The reason this book resonated so much with me, a middle-aged woman with nowhere near 400 lbs to lose, is because Chad described so well his slippery slope into morbid obesity. He didn’t start out at 700 lbs. He started out like everyone else and it was the small choices he made each day of his life, the lies he told himself and allowed himself to believe, and the mental trickery that comes with food addiction that eventually got to a point where he suddenly saw himself for the first time and realized what he had done. These attitudes and lies and rationalizations are the very same that latch onto every one of us who struggles with a food addiction. Our histories might be different. Our lives might be different. But our thoughts and attitudes are shockingly similar. This is a wake up call for all of us and Chad has lovingly gifted us with his entire story, so things won’t get as bad for us as they did for him.
As depressing as all of this sounds, the true power of this book lies in Chad’s transformation. In short, it’s like we always say here at The Empathic Explorer: everything in your life can change with one choice. This is where the magic lies and this is where the inspiration comes from when you hear a story like Chad’s!
In the book, Chad shares about the beginning of his journey after surgery. He wasn’t paid a ton of money by the show to get better and lose his remaining weight. He lived on a meager disability payment at the time. In short, he conquered every excuse and made a choice to do the work, regardless of his outside circumstances.
“It doesn’t matter where you start on the road to food addiction recovery. The only place that matters is inside your head. I didn’t check myself into a fancy spa and have chefs preparing costly meals that met a strict diet, nor did I have access to a hardcore gym with all the latest in equipment and knowledgeable staff. I lived simply, therefore my actions had to be simple. No more delusions. My brain was starting to engage with reality.

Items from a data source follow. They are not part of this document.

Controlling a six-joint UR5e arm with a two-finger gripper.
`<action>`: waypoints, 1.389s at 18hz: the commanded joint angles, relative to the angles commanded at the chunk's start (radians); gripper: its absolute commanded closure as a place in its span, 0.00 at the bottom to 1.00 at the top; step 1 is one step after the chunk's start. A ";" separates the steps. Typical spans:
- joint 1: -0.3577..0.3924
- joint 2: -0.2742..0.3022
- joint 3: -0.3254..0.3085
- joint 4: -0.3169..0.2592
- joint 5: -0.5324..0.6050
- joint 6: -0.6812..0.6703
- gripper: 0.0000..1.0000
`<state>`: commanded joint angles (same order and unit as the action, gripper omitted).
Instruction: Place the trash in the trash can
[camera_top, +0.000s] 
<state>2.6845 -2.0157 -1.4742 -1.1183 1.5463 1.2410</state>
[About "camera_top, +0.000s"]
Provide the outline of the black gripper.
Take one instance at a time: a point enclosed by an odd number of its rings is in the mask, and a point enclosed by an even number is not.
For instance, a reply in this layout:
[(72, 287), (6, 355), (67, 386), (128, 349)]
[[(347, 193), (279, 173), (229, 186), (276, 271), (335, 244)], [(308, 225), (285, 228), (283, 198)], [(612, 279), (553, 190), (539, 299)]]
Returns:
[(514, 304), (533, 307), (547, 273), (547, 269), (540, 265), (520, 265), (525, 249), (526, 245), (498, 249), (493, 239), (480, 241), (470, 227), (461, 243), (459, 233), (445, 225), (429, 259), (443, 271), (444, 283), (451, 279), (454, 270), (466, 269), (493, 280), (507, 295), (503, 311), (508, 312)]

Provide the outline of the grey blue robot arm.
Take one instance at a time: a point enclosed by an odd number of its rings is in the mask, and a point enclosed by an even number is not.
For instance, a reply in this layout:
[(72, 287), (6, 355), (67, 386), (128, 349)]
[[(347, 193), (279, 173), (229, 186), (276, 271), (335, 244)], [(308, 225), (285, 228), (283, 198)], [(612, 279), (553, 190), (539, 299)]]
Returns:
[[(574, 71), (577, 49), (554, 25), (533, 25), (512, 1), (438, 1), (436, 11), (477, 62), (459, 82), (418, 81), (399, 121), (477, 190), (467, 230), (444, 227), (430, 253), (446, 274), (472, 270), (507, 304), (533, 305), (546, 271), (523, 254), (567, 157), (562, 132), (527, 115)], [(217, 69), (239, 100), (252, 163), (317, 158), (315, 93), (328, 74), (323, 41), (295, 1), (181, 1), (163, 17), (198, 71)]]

That’s right. I’m like 80% of all of you out there—a human living paycheck to paycheck, or disability check to disability check as in my case, and just trying to support a family.
Where I decided to stand out from the masses was to finally ignore the things that weren’t important—my environment and the crazy things life likes to hand out just to get a laugh. I’m in control of my destiny.The mind is the greatest weapon. Use it wisely. It can either prop you up and lead you in the right direction or slap you down and watch you fail. Your choice. Set a course and ride it out.“
As for me, this book was a wake-up call. A reminder that every choice I make each day, no matter how small, is something that will contribute to my health in a good way or a bad way. And, while I won’t always be perfect and I won’t always make the greatest choices, there is something freeing about knowing that I control the outcome of my own story. I am thankful for Chad, who reminded me of this reality and truth.